◆ Exercise prompt ◆
Your job is to copy every line in the material containing the word "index".
──────
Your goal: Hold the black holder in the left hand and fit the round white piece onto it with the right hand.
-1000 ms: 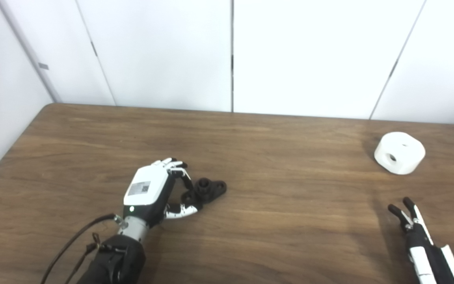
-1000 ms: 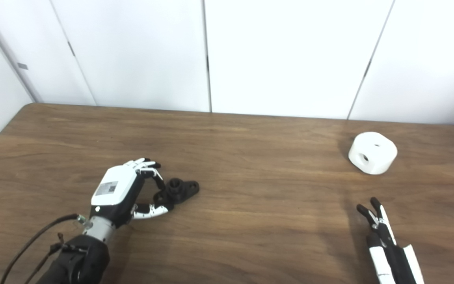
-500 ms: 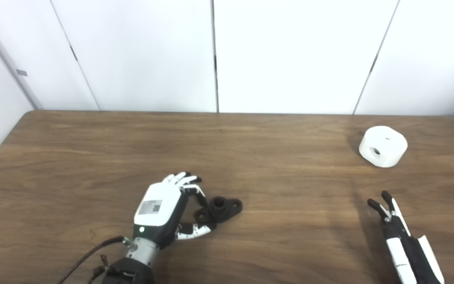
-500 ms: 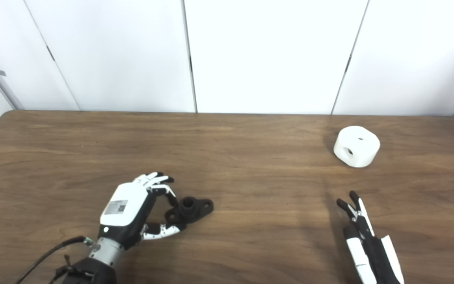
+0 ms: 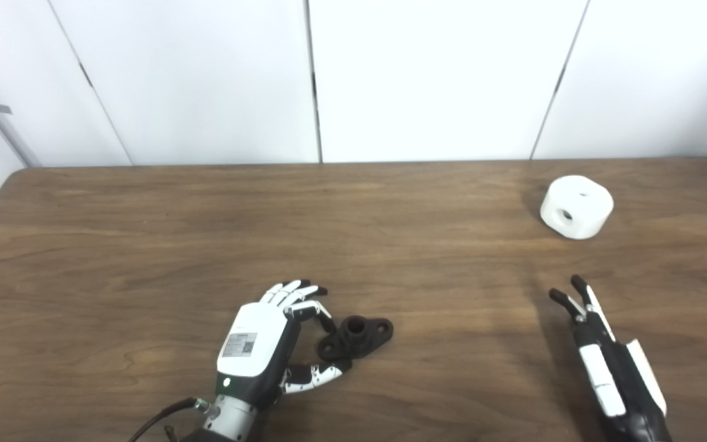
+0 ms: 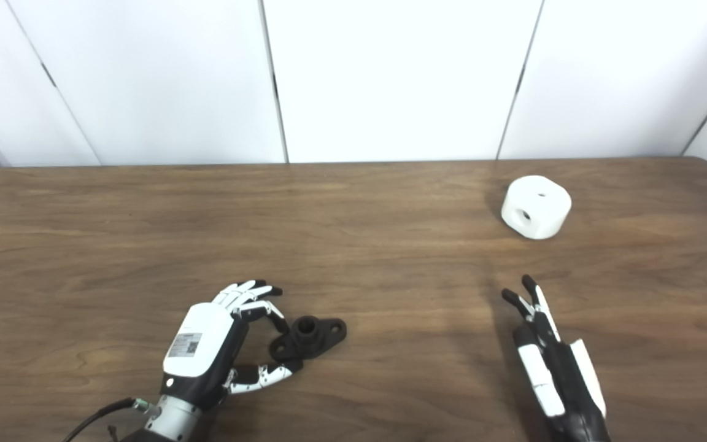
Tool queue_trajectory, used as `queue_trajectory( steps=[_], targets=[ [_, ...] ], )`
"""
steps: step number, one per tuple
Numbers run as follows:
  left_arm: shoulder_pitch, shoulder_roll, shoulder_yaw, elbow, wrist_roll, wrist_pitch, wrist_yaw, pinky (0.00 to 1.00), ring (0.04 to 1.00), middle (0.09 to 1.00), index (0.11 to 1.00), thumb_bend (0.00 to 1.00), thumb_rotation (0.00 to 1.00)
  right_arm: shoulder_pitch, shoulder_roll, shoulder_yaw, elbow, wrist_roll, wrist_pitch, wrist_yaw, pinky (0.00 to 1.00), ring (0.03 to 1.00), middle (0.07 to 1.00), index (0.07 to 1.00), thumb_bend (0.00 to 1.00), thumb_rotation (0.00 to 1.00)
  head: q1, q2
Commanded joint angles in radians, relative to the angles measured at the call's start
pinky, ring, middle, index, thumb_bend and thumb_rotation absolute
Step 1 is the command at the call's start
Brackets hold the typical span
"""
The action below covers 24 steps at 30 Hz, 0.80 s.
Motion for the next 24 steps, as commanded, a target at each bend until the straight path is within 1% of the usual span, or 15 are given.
queue_trajectory(
  steps=[1, 5, 9, 13, 14, 16, 20, 21, 22, 24],
  targets=[
    [0.022, -0.005, -0.034, 0.014, 0.026, -0.030, -0.026, 0.91, 0.882, 0.814, 0.488, 0.52, 0.04, 0.016, 0.004, 0.014, -0.015, -0.001, 0.025, 0.017, 1.00, 0.981, 0.915, 1.000, 0.57, 1.00, 0.000, 0.001],
    [0.027, -0.004, -0.044, 0.008, 0.039, -0.030, -0.029, 0.91, 0.882, 0.815, 0.488, 0.52, 0.05, 0.017, 0.001, 0.014, -0.026, -0.003, 0.043, 0.019, 1.00, 0.985, 0.923, 1.000, 0.59, 1.00, -0.007, 0.005],
    [0.033, -0.005, -0.046, 0.005, 0.030, -0.039, -0.025, 0.90, 0.881, 0.811, 0.488, 0.52, 0.04, 0.017, 0.005, 0.011, -0.029, 0.001, 0.042, 0.014, 1.00, 0.985, 0.917, 1.000, 0.57, 1.00, -0.007, 0.006],
    [0.038, -0.006, -0.048, 0.002, 0.027, -0.043, -0.025, 0.90, 0.882, 0.812, 0.488, 0.52, 0.04, 0.017, 0.008, -0.003, -0.043, 0.030, 0.045, 0.011, 1.00, 0.987, 0.916, 1.000, 0.55, 1.00, -0.011, 0.006],
    [0.038, -0.006, -0.048, 0.003, 0.028, -0.046, -0.024, 0.90, 0.880, 0.812, 0.488, 0.52, 0.04, 0.016, 0.004, -0.009, -0.057, 0.037, 0.056, 0.012, 1.00, 0.991, 0.918, 1.000, 0.54, 1.00, -0.019, 0.007],
    [0.037, -0.006, -0.049, 0.005, 0.031, -0.049, -0.026, 0.89, 0.876, 0.808, 0.488, 0.52, 0.04, 0.009, -0.008, -0.026, -0.083, 0.045, 0.074, 0.012, 1.00, 0.999, 0.931, 1.000, 0.57, 1.00, -0.023, 0.005],
    [0.036, -0.008, -0.047, 0.011, 0.027, -0.048, -0.038, 0.89, 0.875, 0.809, 0.488, 0.52, 0.05, -0.019, -0.031, -0.066, -0.111, 0.032, 0.082, 0.000, 1.00, 1.000, 0.950, 1.000, 0.58, 1.00, -0.027, 0.003],
    [0.037, -0.008, -0.045, 0.013, 0.023, -0.049, -0.039, 0.89, 0.876, 0.809, 0.488, 0.52, 0.05, -0.030, -0.036, -0.077, -0.120, 0.032, 0.088, -0.003, 1.00, 0.999, 0.955, 1.000, 0.56, 1.00, -0.027, 0.003],
    [0.037, -0.008, -0.044, 0.016, 0.019, -0.050, -0.039, 0.89, 0.877, 0.808, 0.488, 0.52, 0.05, -0.040, -0.041, -0.086, -0.129, 0.031, 0.097, -0.004, 1.00, 0.997, 0.958, 1.000, 0.55, 0.99, -0.057, -0.004],
    [0.036, -0.007, -0.041, 0.020, 0.011, -0.053, -0.040, 0.89, 0.877, 0.809, 0.488, 0.52, 0.04, -0.062, -0.055, -0.105, -0.149, 0.028, 0.123, 0.000, 1.00, 0.996, 0.971, 1.000, 0.53, 0.97, -0.066, -0.006]
  ],
)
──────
◆ Task response ◆
  left_arm: shoulder_pitch, shoulder_roll, shoulder_yaw, elbow, wrist_roll, wrist_pitch, wrist_yaw, pinky (0.00 to 1.00), ring (0.04 to 1.00), middle (0.09 to 1.00), index (0.11 to 1.00), thumb_bend (0.00 to 1.00), thumb_rotation (0.00 to 1.00)
  right_arm: shoulder_pitch, shoulder_roll, shoulder_yaw, elbow, wrist_roll, wrist_pitch, wrist_yaw, pinky (0.00 to 1.00), ring (0.03 to 1.00), middle (0.07 to 1.00), index (0.07 to 1.00), thumb_bend (0.00 to 1.00), thumb_rotation (0.00 to 1.00)
pinky, ring, middle, index, thumb_bend and thumb_rotation absolute

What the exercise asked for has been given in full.